The order to delay the start of the season came after seven hours of last-ditch negotiations failed to bring the two sides any closer to reaching an agreement.
“I’m sorry to report . . . that the first two weeks of the season have been canceled,” Stern said last night. “I think it’s fair to say that we established the positions of the parties with complete certainty, and we remain really very, very far apart on virtually all issues.”
No further meetings have been scheduled since the commissioner’s ruling was made public, and as Stern noted, “With every day that goes by, there will be further reductions of what’s left of the season.” All told, 100 games were wiped off the slate, including a much anticipated meeting between the Miami Heat and New York Knicks.
While a number of issues divide the two sides, at the heart of the dispute is the owners’ insistence on a greater piece of basketball’s revenue pie. Under the previous labor agreement, the players claimed a 57 percent share of Basketball Related Income (BRI); the owners are now pushing for something closer to a 50-50 split.
However the financial picture comes into focus, the NBA’s national TV partners—ESPN, TNT, and league-owned NBA TV—are now scrambling to plug the holes in their respective schedules.
“Like all NBA fans, we’re disappointed the season will not start on time,” ESPN said in a statement released shortly after Stern made his announcement. “We remain hopeful this will get resolved quickly.”
As far as programming is concerned, Bristol said it has had a contingency plan in place for a while now, one that will see ESPN subbing in college football and basketball games for any lost NBA broadcasts.
Meanwhile, TNT will swap in original and acquired series and theatricals where needed. “Like NBA fans around the country, our hope is that a favorable resolution is reached for both sides,” a Turner Sports rep said in a statement. “We believe in the strength of the NBA brand and hope for an outcome that preserves as much of the 2011-12 season as possible.”
Turner has an ownership state in and oversees all advertising sales for NBA TV.
ESPN this season was scheduled to air 75 NBA games, while sibling ABC was set to carry another 15 contests.

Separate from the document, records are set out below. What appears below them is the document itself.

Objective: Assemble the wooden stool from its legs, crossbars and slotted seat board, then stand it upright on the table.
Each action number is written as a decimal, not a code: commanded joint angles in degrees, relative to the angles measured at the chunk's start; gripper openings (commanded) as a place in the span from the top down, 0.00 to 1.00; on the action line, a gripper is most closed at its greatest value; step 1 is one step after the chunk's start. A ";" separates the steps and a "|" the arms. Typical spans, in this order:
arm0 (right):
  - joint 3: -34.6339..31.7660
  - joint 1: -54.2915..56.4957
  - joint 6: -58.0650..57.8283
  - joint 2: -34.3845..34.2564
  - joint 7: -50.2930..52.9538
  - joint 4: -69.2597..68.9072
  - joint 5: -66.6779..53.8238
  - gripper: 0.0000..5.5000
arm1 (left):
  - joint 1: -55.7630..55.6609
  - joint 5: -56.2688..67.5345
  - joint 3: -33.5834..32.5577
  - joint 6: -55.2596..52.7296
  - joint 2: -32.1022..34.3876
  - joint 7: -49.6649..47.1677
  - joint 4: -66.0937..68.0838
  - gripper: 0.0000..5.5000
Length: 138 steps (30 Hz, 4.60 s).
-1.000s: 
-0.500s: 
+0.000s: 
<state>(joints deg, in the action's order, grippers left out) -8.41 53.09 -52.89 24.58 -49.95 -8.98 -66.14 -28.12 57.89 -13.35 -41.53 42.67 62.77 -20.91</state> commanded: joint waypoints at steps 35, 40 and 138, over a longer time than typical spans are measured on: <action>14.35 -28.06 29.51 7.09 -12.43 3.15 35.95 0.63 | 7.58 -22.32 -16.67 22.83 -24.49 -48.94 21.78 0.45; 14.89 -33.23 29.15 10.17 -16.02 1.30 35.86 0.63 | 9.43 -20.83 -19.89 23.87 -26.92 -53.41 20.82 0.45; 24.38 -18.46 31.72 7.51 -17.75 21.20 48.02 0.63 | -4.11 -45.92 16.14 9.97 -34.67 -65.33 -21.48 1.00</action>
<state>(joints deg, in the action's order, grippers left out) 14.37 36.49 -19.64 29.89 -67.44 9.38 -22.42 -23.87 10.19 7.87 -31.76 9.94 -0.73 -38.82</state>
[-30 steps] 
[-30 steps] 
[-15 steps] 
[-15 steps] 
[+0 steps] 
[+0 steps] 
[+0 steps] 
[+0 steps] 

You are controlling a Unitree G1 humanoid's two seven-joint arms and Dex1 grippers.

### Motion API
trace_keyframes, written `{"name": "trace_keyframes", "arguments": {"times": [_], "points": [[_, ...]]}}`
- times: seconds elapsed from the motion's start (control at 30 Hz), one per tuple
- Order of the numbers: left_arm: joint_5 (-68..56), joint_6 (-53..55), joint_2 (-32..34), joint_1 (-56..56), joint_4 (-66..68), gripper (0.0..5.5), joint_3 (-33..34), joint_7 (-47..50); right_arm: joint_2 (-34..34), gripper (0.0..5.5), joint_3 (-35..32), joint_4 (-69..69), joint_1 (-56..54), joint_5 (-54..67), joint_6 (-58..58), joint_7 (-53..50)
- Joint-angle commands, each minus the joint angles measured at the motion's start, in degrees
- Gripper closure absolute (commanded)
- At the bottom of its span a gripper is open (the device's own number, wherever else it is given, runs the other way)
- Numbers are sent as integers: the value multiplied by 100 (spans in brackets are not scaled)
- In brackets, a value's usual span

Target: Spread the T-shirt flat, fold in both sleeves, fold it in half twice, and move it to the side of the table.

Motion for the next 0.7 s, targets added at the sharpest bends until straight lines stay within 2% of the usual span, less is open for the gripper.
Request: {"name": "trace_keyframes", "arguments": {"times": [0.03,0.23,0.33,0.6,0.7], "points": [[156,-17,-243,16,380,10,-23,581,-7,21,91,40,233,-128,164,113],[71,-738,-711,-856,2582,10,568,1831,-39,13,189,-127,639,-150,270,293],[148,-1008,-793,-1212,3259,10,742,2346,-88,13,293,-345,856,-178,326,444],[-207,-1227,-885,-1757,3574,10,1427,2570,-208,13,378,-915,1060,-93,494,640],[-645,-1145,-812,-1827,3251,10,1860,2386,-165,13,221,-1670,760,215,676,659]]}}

TNT has the rights to broadcast 52 games in prime, including 22 Thursday night doubleheaders.
While there’s no way of telling how many games will be lost to the stalemate, many executives with ties to the NBA say they don’t see the season starting any time before December. One general manager said it’s likely that fans will be left with a compromised 50-game slate, as was the case during the truncated 1998-99 campaign.
The last time a labor dispute took a bite out of the schedule, it took three years for the ratings to bounce back to prelockout levels.
Rights fees for the canceled games will be refunded to both broadcasters. ESPN shells out $485 million per year for its package, while TNT pays $445 million. Both contracts run through 2016.
Should the dust-up negate the entire NBA season, both broadcast partners will need to replace some $900 million in ad sales revenue. The stakes get higher in the spring, as nearly half of those sponsor dollars are earmarked for the playoffs and the best-of-seven NBA Finals.